Dear Editor,

We read with great interest the paper by Qian et al. [1] entitled “Outcomes of radical debridement versus no debridement for the treatment of thoracic and lumbar spinal tuberculosis” published online in June 2016 in International Orthopaedics. In this randomized study, the authors demonstrated that single posterior instrumentation without debridement with minor surgical trauma, fewer complications, and spontaneous fusion, can recieve good clinical outcomes as the anterior approach with debridement. It is a very valuable study. Nevertheless, there are some questions we would like to raise related to this article.

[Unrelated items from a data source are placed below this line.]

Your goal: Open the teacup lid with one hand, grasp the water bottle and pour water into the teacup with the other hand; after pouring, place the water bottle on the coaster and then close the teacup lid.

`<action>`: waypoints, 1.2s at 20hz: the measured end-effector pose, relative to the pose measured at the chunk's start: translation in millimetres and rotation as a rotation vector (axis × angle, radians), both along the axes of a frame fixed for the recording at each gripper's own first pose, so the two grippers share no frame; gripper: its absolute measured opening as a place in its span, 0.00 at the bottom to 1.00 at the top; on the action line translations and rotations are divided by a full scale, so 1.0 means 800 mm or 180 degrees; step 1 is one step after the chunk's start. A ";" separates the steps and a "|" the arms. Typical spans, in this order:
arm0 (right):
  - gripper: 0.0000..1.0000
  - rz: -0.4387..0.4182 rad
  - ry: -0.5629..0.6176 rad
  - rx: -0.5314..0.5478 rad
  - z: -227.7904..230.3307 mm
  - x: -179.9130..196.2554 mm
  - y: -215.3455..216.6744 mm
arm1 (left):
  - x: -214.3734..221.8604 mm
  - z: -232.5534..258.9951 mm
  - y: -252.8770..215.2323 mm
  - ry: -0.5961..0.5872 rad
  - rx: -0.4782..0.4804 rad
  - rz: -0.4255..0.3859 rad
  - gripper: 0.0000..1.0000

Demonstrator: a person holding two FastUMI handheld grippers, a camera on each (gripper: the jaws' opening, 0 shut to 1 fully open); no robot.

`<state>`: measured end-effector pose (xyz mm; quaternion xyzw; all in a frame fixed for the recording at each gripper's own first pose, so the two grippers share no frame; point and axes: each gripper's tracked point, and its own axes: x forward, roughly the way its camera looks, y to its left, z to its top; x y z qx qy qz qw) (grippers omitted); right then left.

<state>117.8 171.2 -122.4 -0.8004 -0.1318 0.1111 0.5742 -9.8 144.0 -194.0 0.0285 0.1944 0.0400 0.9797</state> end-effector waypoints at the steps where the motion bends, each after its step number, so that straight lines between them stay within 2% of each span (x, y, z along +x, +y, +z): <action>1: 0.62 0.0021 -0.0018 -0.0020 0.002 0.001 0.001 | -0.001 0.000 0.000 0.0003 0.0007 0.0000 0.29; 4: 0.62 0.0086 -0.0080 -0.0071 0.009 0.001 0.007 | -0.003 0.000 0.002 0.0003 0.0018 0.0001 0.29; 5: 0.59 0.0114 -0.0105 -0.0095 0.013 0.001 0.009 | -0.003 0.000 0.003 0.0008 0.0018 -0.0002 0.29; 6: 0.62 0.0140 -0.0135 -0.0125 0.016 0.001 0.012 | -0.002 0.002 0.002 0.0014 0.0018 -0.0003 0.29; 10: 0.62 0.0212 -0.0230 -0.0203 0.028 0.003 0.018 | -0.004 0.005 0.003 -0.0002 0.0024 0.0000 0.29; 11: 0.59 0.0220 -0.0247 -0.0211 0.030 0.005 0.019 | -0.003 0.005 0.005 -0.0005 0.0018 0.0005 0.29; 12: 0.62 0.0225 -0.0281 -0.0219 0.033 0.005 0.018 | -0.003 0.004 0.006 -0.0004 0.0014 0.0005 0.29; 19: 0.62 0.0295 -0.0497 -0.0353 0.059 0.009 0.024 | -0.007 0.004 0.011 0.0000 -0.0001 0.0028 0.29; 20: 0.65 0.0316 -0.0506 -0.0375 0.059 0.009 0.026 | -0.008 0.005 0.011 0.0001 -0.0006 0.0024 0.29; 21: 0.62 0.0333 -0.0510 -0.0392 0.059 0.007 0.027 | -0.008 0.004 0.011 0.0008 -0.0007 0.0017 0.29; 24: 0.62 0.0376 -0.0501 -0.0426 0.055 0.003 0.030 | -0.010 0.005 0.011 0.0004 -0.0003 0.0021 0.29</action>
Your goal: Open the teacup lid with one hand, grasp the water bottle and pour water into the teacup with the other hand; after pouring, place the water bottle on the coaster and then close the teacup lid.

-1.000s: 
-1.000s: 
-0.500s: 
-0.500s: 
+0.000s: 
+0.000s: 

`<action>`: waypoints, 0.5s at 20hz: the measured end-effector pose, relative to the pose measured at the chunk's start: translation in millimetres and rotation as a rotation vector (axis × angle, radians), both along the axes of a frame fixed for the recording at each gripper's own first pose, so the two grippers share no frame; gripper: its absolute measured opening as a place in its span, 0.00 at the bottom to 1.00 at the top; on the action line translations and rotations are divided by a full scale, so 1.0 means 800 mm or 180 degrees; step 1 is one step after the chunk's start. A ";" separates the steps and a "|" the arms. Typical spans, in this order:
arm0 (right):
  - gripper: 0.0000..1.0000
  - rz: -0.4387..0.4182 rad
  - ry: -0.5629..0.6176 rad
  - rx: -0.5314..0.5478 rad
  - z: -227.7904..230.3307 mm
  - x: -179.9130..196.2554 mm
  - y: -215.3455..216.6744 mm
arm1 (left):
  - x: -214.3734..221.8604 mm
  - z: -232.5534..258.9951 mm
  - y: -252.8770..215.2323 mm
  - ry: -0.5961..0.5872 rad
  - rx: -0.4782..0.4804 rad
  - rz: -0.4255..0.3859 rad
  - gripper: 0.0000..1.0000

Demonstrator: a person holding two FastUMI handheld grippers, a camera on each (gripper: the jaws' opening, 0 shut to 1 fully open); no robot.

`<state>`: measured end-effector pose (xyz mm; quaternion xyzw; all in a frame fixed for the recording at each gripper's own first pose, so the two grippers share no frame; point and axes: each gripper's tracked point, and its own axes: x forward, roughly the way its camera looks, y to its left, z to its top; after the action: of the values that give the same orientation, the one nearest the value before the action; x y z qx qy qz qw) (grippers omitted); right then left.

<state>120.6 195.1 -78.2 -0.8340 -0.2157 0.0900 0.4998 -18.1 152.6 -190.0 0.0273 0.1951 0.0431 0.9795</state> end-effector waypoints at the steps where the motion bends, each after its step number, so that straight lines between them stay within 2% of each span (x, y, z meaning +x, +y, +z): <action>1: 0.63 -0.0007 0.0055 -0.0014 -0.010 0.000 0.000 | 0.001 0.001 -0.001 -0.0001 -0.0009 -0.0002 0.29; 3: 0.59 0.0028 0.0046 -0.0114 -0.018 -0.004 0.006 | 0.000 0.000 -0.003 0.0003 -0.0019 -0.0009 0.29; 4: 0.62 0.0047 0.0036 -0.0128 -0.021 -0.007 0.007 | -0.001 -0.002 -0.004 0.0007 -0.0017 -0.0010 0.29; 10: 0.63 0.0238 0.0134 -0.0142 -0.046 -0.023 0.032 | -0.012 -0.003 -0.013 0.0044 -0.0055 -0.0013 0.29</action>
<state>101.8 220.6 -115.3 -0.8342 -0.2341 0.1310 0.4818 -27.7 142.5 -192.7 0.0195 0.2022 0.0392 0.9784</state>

It is a randomized study. All patients were selected according to the same inclusion and exclusion criteria. The article referred to the inclusion criteria containing Frankel grading was grade D and E, severe back pain, larger sequestrum formation, and significant spinal instability. This inclusion criteria is extensive. Some with atypical spinal tuberculosis, such as posterior elements involvement meeting the inclusion criteria, may not be suitable to receive anterior approach intervention. Additionally, this could produce selected bias. Anterior surgery was generally avoided in patients with lesions above T6 (as instrumentation above T5 body is difficult), in patients with kyphosis more than 60°, and in patients with a bad pre-operative chest and abdominal conditions [2]. We authors feel that the relevant characteristics of patients which may fully affect the surgical decision in this article need to be similar in order to ensure the clinical efficacy validity between the comparison of the two approaches.